Calgary-based TC PipeLines LP (the partnership) reported third-quarter 2006 net income of US$12 million or 65 cents/unit compared to $14.8 million or 81 cents/unit for the same period last year. The decrease is primarily due to lower earnings from Northern Border Pipeline Co. and Tuscarora Gas Transmission Co., partially offset by the net positive impact resulting from the additional 20% general partner interest in Northern Border Pipeline recently acquired (see Daily GPI, Feb. 16).

The decline in Northern Border Pipeline earnings is mainly due to a one-time increase in revenues in the third quarter of 2005 of $9.4 million due to the recognition of the sale of its bankruptcy claims against Enron and Enron North America.

Cash generated from investments in third-quarter 2006 was $17.9 million, an increase of $4.7 million, compared to $13.2 million for the same period last year. The increase was primarily due to the additional 20% general partner interest in Northern Border Pipeline acquired on April 6 which contributed to a $7.3 million increase in cash distributions from Northern Border Pipeline. TC PipeLines LP now holds a 50% general partner interest in Northern Border Pipeline.

“We recently announced an increase in cash distributions,” said TC PipeLines GP CEO Russ Girling. “The partnership’s cash flows have been further strengthened and stabilized through the accretive acquisition of an additional 20% interest in Northern Border Pipeline earlier this year, and the settlement of tariff rates on both the Northern Border and Tuscarora pipeline systems.”

The partnership also announced it has signed agreements to purchase Sierra Pacific Resources’ 50% interest in Tuscarora for $100 million and indirect assumption of $37 million in debt (see related story).

Equity income from Northern Border Pipeline was $16.6 million in the third quarter of 2006, an increase of $2.7 million, compared to $13.9 million for the same period last year. The increase was primarily due to the partnership’s additional 20% general partner interest, which resulted in a $6.5 million increase in equity income from Northern Border Pipeline for the third quarter; however, Northern Border’s net income for the third quarter of 2006 was $12.5 million lower when compared to the same period last year. The reduction is primarily due to decreased net operating revenues and increased operations and maintenance expenses.

Equity income from Tuscarora was $1.3 million in the third quarter, a decrease of $0.4 million, compared to $1.7 million for the same period last year. The decrease was primarily due to lower net revenues resulting from settlement rates effective June 1, 2006.

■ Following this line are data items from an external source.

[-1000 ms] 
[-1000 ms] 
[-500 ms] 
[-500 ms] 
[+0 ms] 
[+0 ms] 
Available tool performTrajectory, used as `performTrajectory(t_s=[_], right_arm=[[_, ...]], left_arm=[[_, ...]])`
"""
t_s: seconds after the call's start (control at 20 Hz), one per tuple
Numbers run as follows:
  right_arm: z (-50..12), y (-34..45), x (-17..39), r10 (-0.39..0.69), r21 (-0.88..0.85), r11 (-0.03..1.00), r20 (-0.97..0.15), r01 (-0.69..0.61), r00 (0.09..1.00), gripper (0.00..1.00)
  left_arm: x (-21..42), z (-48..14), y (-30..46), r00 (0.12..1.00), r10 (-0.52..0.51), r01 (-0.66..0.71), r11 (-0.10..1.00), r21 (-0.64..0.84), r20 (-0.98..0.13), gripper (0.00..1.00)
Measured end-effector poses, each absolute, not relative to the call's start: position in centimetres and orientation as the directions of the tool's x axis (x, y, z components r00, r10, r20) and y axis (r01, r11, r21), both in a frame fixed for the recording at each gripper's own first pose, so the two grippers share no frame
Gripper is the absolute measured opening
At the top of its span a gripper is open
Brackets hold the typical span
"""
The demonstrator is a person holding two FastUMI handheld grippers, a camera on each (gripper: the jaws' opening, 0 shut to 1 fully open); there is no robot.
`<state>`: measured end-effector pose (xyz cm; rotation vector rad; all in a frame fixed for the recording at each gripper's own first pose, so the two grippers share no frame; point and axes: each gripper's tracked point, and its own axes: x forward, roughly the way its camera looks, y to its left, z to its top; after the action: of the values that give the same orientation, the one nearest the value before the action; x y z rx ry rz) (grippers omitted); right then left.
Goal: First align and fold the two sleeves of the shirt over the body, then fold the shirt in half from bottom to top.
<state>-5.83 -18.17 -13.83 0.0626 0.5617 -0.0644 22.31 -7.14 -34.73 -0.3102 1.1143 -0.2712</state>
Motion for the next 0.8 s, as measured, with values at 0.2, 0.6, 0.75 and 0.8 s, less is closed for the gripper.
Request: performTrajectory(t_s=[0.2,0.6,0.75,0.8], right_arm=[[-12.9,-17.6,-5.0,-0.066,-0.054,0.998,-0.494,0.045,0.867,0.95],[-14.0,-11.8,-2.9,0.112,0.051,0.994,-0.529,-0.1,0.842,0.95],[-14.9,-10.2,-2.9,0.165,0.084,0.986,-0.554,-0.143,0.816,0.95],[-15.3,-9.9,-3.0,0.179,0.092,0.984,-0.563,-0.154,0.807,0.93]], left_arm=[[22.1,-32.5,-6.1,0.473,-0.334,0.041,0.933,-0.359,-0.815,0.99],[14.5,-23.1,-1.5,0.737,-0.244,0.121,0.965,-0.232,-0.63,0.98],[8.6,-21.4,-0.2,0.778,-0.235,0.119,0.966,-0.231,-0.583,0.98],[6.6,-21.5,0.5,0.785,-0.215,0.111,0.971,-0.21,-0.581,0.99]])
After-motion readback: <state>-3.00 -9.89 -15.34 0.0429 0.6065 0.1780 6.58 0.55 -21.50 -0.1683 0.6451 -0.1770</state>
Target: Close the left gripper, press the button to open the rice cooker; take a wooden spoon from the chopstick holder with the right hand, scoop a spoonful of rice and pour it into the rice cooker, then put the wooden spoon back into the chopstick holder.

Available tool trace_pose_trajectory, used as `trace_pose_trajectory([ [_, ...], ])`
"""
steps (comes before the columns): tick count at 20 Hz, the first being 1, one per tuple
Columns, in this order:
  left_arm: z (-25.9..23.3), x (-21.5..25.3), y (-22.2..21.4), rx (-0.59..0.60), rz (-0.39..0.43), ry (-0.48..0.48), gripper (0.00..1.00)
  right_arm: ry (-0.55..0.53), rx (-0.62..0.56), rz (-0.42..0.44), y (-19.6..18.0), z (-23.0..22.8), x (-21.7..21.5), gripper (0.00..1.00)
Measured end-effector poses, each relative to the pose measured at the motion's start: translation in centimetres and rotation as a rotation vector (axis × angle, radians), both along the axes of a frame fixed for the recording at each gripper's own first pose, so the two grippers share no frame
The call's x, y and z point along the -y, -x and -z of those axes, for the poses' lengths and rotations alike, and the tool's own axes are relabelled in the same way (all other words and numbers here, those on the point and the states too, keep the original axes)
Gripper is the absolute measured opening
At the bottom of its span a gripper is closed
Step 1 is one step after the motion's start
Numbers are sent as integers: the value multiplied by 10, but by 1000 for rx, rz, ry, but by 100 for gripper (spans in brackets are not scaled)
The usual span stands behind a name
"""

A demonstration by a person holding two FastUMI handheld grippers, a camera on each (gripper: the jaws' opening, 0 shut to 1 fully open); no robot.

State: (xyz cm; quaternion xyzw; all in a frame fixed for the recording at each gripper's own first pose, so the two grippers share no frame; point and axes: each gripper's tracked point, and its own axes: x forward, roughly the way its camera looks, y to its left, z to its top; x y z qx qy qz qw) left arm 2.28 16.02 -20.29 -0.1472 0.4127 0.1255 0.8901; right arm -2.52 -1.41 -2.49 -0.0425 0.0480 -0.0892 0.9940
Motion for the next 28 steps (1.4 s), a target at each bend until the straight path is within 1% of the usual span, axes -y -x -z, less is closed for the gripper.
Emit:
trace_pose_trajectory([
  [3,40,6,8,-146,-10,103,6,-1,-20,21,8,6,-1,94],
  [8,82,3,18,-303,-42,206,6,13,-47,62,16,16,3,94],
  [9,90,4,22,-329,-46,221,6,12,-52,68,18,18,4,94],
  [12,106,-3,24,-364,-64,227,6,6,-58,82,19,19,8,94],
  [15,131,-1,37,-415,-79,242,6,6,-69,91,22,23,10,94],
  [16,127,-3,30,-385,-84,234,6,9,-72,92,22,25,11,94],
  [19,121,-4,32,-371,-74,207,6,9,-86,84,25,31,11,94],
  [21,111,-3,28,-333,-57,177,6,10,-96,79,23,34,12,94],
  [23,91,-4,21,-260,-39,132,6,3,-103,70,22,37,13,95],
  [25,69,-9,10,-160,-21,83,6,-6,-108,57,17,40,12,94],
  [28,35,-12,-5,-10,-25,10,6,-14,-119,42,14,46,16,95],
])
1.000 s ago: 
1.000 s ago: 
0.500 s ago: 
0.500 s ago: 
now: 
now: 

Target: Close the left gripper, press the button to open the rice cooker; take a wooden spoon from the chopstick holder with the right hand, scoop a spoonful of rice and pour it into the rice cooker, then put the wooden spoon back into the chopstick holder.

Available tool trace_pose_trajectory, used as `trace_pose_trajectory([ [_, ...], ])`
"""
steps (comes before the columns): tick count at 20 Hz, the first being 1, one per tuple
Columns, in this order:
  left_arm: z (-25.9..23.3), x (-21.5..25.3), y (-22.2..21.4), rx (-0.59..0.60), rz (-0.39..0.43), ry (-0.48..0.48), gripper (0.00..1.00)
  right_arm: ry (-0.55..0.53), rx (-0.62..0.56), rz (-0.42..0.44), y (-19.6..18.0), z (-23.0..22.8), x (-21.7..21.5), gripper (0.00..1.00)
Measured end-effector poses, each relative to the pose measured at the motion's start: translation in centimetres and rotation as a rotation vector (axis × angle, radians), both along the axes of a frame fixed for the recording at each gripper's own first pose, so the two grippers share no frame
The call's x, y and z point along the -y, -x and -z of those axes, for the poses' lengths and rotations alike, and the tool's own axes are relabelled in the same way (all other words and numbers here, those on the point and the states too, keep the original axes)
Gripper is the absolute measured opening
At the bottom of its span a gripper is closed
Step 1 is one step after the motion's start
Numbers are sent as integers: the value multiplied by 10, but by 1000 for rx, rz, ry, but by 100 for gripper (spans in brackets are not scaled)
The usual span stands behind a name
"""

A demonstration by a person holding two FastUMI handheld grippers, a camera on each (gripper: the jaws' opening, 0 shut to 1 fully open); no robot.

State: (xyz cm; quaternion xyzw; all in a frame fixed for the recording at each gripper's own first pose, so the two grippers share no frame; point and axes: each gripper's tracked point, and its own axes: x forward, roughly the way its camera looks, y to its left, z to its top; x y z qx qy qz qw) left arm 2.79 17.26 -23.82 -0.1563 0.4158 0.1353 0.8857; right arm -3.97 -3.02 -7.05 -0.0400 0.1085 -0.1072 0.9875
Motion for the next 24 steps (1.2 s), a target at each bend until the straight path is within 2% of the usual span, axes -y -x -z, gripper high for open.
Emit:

The approval process for Northern Border’s rate case settlement is expected to be approved later this year, the company said. In September, Northern Border filed a stipulation and agreement documenting the settlement in its pending rate case (see Daily GPI, Sept. 19). The settlement was reached between Northern Border and its participant customers and is supported by the Federal Energy Regulatory Commission trial staff. The uncontested settlement was certified on Oct. 20 by the administrative law judge and provided to the FERC for approval.

TC PipeLines LP is a publicly traded limited partnership. It owns a 50% interest in Northern Border Pipeline Co., a Texas general partnership; and a 49% interest in Tuscarora Gas Transmission Co., a Nevada general partnership. TC PipeLines LP is managed by its general partner, TC PipeLines GP Inc., an indirect wholly owned subsidiary of TransCanada Corp. TC PipeLines also holds common units of the partnership.